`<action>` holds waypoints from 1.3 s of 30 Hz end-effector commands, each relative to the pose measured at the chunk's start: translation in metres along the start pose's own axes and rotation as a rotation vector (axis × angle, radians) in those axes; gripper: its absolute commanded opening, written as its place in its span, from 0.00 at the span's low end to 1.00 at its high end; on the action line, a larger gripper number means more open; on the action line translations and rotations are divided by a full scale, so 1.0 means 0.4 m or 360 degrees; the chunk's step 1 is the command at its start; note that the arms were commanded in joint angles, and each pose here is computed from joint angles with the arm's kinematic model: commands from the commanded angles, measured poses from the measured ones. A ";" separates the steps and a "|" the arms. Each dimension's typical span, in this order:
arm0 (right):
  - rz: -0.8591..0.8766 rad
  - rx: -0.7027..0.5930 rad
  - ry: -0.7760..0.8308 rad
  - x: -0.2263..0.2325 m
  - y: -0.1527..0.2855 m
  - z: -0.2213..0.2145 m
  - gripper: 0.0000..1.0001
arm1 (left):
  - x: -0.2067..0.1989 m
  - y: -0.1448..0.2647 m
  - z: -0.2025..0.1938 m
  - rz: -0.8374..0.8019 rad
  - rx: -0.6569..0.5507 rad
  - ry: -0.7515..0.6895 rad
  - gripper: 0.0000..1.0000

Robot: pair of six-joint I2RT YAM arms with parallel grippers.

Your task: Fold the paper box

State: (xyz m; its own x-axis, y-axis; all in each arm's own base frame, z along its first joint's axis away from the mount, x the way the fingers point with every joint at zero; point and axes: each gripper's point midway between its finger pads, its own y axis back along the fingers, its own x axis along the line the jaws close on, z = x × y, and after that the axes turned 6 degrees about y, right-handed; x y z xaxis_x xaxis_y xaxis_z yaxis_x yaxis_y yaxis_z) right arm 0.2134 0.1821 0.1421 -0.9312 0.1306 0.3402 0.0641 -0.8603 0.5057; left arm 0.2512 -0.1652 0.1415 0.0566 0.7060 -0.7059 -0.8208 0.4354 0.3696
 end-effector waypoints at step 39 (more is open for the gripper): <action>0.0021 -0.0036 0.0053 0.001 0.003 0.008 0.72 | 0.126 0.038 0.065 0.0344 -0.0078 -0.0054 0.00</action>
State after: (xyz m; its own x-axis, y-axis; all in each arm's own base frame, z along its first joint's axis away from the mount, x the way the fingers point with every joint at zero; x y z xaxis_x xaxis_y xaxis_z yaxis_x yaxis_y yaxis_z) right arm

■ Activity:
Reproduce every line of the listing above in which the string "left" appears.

■ Output of the exercise:
arm1 (left):
State: (xyz m; its own x-axis, y-axis; all in each arm's own base frame, z along its first joint's axis away from the mount, x the way the fingers point with every joint at zero; point and axes: each gripper's point midway between its finger pads, its own y axis back along the fingers, its own x axis along the line the jaws close on, z = x × y, and after that the axes turned 6 degrees about y, right-handed; x y z xaxis_x xaxis_y xaxis_z yaxis_x yaxis_y yaxis_z) right arm 0.2134 0.1821 0.1421 -0.9312 0.1306 0.3402 0.0641 -0.8603 0.5057; left arm 0.2512 -0.1652 0.1415 0.0566 0.7060 -0.7059 -0.8208 0.4354 0.3696

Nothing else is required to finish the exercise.